Последние слова он обратил к Вере Николаевне, одной из поравнявшихся с ним сотрудниц.
— Да не видно его, гуляй дальше, — Николаевна, как показалось парню, вложила в эти слова определенную долю многозначительности.
Почему-то захотелось съездить Зойку по напудренному лицу, по этой самонадеянной ухмылке.
— У тебя, паря, с памятью нелады, как я вижу, — источала Зойка удушливый запах парфюмерии Сурмачу в ноздри.
— В каком смысле? — состроил недоуменную мину Василий, и оттого стал сам себе ненавистен.

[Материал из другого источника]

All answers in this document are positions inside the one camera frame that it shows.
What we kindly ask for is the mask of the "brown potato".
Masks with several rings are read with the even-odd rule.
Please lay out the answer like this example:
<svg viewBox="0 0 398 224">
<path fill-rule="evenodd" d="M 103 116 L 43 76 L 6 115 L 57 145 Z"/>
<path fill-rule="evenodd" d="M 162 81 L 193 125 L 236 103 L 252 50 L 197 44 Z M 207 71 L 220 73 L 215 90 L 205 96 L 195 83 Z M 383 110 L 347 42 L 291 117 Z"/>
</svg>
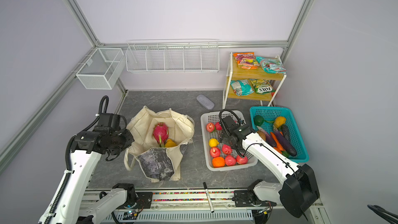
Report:
<svg viewBox="0 0 398 224">
<path fill-rule="evenodd" d="M 257 133 L 260 135 L 262 140 L 266 141 L 266 134 L 263 131 L 258 130 Z"/>
</svg>

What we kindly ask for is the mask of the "yellow pear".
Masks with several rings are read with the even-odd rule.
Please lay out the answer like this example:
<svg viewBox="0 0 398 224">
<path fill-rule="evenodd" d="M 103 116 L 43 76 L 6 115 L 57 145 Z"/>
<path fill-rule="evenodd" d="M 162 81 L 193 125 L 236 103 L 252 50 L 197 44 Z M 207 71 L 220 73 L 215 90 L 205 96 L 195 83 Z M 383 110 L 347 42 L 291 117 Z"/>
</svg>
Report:
<svg viewBox="0 0 398 224">
<path fill-rule="evenodd" d="M 171 139 L 168 139 L 165 143 L 166 148 L 171 148 L 171 147 L 176 147 L 176 146 L 177 146 L 177 144 Z"/>
</svg>

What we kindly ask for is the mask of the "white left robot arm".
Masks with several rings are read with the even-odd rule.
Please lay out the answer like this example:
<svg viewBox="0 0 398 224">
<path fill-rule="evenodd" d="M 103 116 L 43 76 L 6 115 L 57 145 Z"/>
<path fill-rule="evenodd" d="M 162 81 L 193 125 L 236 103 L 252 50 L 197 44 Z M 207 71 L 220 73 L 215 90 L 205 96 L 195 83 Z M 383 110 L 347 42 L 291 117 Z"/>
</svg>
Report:
<svg viewBox="0 0 398 224">
<path fill-rule="evenodd" d="M 93 207 L 80 210 L 89 180 L 102 155 L 113 161 L 129 148 L 134 139 L 120 122 L 126 118 L 108 113 L 109 97 L 103 96 L 95 120 L 72 136 L 65 151 L 66 169 L 40 224 L 99 224 L 122 206 L 133 207 L 137 195 L 133 184 L 118 183 Z"/>
</svg>

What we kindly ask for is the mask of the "pink dragon fruit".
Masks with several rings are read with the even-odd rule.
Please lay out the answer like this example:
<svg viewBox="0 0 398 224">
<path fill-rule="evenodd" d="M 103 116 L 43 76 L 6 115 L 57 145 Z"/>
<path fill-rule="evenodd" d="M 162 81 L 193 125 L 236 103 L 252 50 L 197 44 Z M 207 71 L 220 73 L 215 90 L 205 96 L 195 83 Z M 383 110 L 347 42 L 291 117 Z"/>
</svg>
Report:
<svg viewBox="0 0 398 224">
<path fill-rule="evenodd" d="M 166 141 L 169 138 L 169 128 L 163 123 L 159 122 L 153 129 L 153 137 L 160 147 L 165 147 Z"/>
</svg>

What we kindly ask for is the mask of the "cream canvas grocery bag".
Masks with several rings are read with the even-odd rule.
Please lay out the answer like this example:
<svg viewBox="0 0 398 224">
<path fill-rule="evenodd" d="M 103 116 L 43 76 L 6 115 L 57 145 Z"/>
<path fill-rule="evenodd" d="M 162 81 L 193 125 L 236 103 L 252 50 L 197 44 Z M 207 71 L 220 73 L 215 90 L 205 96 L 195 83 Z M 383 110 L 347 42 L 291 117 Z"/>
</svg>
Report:
<svg viewBox="0 0 398 224">
<path fill-rule="evenodd" d="M 160 147 L 153 136 L 156 124 L 164 123 L 174 147 Z M 145 177 L 151 182 L 181 179 L 181 162 L 188 144 L 193 142 L 194 120 L 168 109 L 154 112 L 144 106 L 129 122 L 127 129 L 134 142 L 124 153 L 124 167 L 131 171 L 138 163 Z"/>
</svg>

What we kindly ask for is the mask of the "green bell pepper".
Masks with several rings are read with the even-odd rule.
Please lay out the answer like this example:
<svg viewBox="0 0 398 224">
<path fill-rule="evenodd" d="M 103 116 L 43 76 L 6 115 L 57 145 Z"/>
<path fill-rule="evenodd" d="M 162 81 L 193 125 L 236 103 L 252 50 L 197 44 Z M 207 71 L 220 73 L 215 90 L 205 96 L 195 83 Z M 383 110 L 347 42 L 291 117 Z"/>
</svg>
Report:
<svg viewBox="0 0 398 224">
<path fill-rule="evenodd" d="M 262 116 L 260 116 L 260 115 L 254 116 L 254 125 L 255 126 L 260 127 L 261 125 L 263 125 L 263 123 L 264 123 L 264 118 Z"/>
</svg>

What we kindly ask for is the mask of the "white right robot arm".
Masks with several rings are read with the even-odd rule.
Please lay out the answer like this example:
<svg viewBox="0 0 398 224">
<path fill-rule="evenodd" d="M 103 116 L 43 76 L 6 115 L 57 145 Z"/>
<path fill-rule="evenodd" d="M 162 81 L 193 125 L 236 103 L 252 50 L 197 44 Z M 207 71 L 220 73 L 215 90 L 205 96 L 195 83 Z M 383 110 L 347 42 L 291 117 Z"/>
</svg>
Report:
<svg viewBox="0 0 398 224">
<path fill-rule="evenodd" d="M 248 187 L 249 198 L 254 200 L 254 204 L 274 202 L 281 204 L 296 218 L 303 216 L 320 198 L 314 170 L 277 152 L 233 111 L 223 109 L 219 112 L 219 118 L 222 142 L 235 149 L 241 158 L 247 152 L 254 155 L 278 179 L 276 184 L 257 180 Z"/>
</svg>

По каким-то странным законам он вынужден был продолжать эту лицемерную игру, хотя с уст так и рвались грубые правдивые слова, брань.
— Ты что это дурака изображаешь?! — визгливо зашептала дивчина. — Где ты вчера был?!
Лицо Зойки исказилось от гнева, и Василий в который раз за последние месяцы подивился, как он может миловаться с таким агрессивным, хищным животным.
— Дома... — Василий жуликовато осмотрелся, тряхнул рукой и высвободил локоть от жестких пальцев любовницы. — А что?
— Во морда! — забушевала Зойка. — Сам ко мне вчера напросился, я весь вечер от плиты не отходила. — Ты что, меня за девчонку принимаешь?!
“Хоть бы скорее нашла она себе подходящего хахаля! А то ж не отцепится!” — подумалось Сурмачу.
— Не ори! Разошлась... Не на базаре, — парень поправил помятый свитер. — Извини, не успел... непредвиденные обстоятельства... Потом потолкуем.
Он попытался отступить на несколько шагов. Шальгович схватила его за руку, сильно рванула на себя. Тогда Василий вынужден был больно стиснуть ее кисть и оторвать от нарядной одежды.
— Ты ж на коленях ко мне приползешь! — заревела багровая от злобы любовница. Губы ее дрожали. Это предвещало истеричную сцену. — Свинья неблагодарная!
Шальгович уже всхлипывала, когда краем уха уловил Сурмач зычный голос главного конструктора сектора — своего прямого начальника. Петр Ефимович Москаленко, похоже, с кем-то переговариваясь, приближался из рукава основного коридора. Поэтому Василию ничего не оставалось, как покинуть поле распри, так до конца и не разобравшись с треклятой любовницей. А чтобы не вышло эксцесса, пришлось, убегая, пообещать:
— Не психуй, загляну сегодня. Там и договорим... Извини... — бестолково пробормотал Сурмач, повернулся к Зойке спиной и устремился к двери свойго конструкторского сектора.
— Когда, в какое время? Вася! — догоняли его выкрики обнадеженной Шальгович. Слишком громкие.
“Придушить бы тебя, ненасытная!” — мелькнула в голове Василия шальная мысль. Он все же успел избежать начальственного ока, своевременно укрывшись за дверью.